Report every line below that carries the word "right".
....
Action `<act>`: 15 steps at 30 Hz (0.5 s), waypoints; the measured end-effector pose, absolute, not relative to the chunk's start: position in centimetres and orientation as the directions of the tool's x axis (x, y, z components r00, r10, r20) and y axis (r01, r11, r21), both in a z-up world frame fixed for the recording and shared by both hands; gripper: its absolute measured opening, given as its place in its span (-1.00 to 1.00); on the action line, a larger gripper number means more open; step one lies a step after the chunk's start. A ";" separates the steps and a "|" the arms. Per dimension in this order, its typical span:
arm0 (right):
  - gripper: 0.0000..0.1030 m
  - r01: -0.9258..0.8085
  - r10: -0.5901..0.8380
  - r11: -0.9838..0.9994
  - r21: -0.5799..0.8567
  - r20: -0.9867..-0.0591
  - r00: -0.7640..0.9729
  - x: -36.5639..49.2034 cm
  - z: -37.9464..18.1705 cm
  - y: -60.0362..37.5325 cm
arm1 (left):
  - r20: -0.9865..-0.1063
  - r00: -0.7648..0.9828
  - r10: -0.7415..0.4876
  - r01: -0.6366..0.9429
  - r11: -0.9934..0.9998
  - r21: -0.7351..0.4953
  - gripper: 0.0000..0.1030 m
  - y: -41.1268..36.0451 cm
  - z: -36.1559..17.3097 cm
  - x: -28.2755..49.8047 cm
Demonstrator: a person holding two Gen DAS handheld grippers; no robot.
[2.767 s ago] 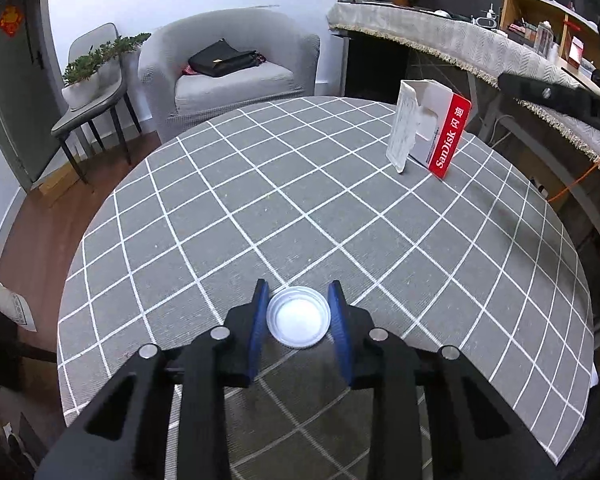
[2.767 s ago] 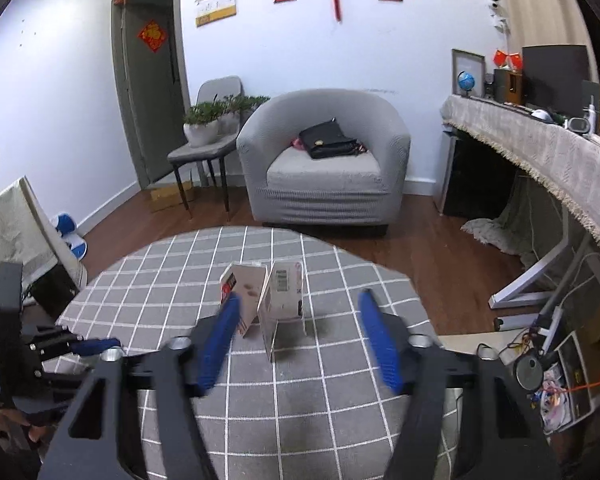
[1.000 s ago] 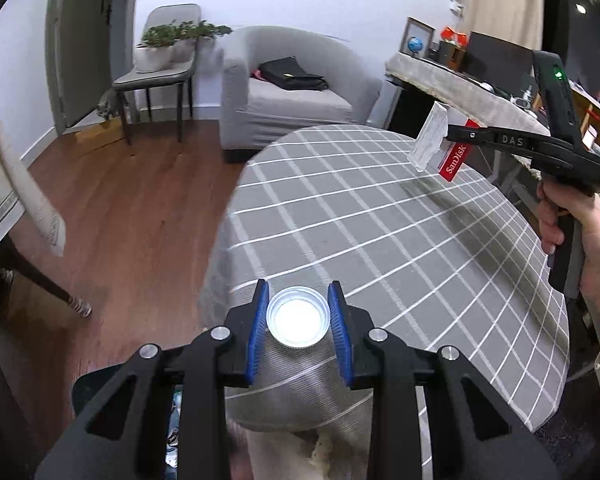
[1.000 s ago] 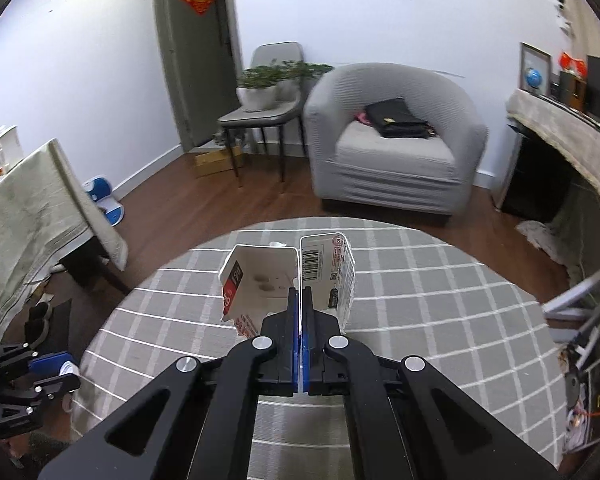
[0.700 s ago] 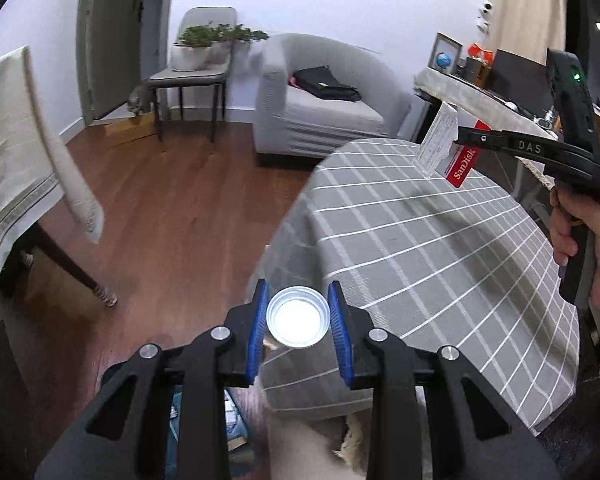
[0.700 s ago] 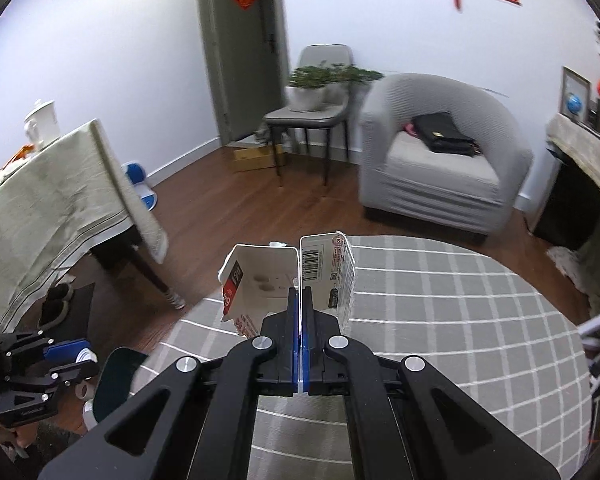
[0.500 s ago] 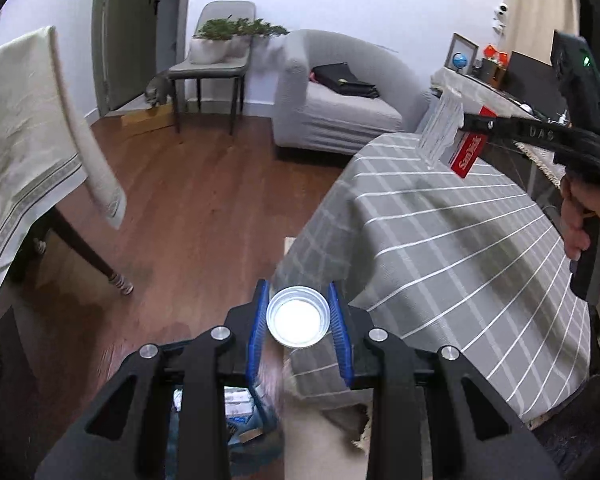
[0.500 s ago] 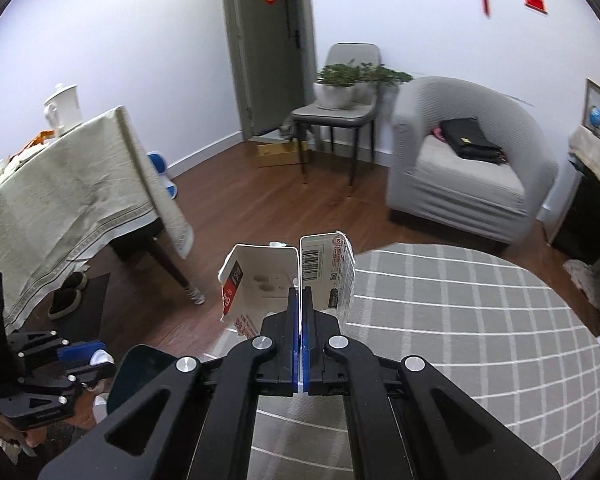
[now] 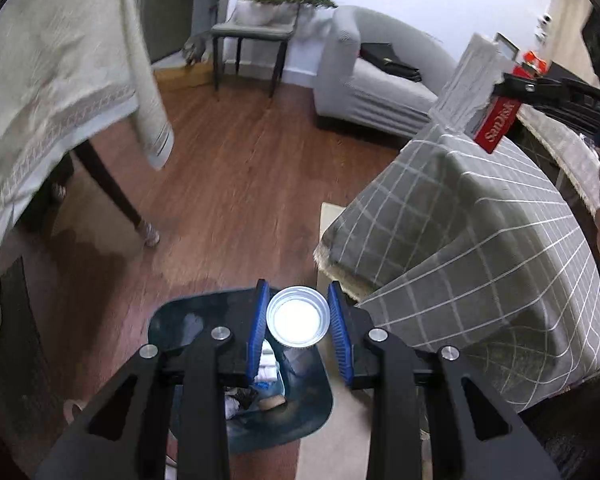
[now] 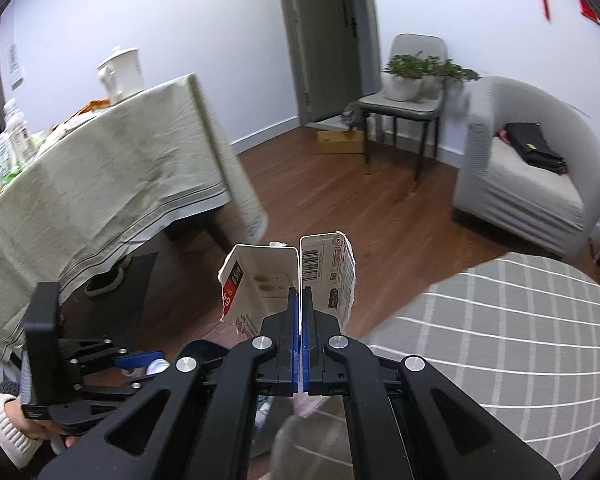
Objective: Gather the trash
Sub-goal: 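Carry the cap with the left tool over the teal bin and open it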
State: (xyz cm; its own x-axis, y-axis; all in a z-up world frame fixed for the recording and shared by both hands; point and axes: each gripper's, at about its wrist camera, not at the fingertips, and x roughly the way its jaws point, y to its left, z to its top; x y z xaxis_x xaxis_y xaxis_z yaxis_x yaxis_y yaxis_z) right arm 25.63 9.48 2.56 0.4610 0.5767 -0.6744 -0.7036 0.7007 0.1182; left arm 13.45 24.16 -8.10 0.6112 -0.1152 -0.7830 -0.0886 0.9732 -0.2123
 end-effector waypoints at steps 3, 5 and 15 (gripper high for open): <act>-0.98 -0.718 0.583 0.686 0.121 -0.682 0.442 25.1 2.1 10.9 | -0.797 0.596 -0.104 -0.113 0.971 -0.210 -0.38 25.2 -9.0 13.1; -0.98 -0.724 0.583 0.678 0.127 -0.692 0.425 24.9 1.6 12.0 | -0.807 0.583 -0.092 -0.122 0.972 -0.199 -0.38 25.7 -9.7 13.0; -0.98 -0.775 0.584 0.615 0.144 -0.744 0.325 22.8 -0.8 17.2 | -0.863 0.492 -0.116 -0.163 0.961 -0.222 -0.38 28.4 -14.2 11.6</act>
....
## Finished exercise
arm0 (right):
State: (xyz cm; its own x-axis, y-axis; all in a z-up world frame fixed for the recording and shared by both hands; point and axes: each gripper's, at about its wrist camera, not at the fingertips, and x roughly the way its jaws point, y to its left, z to its top; x y z xaxis_x xaxis_y xaxis_z yaxis_x yaxis_y yaxis_z) right arm 25.63 9.48 2.56 0.4610 0.5767 -0.6744 -0.7036 0.7007 0.1182; left arm 13.45 24.16 -8.10 0.6112 -0.1152 -0.7830 -0.0886 0.9732 -0.2123

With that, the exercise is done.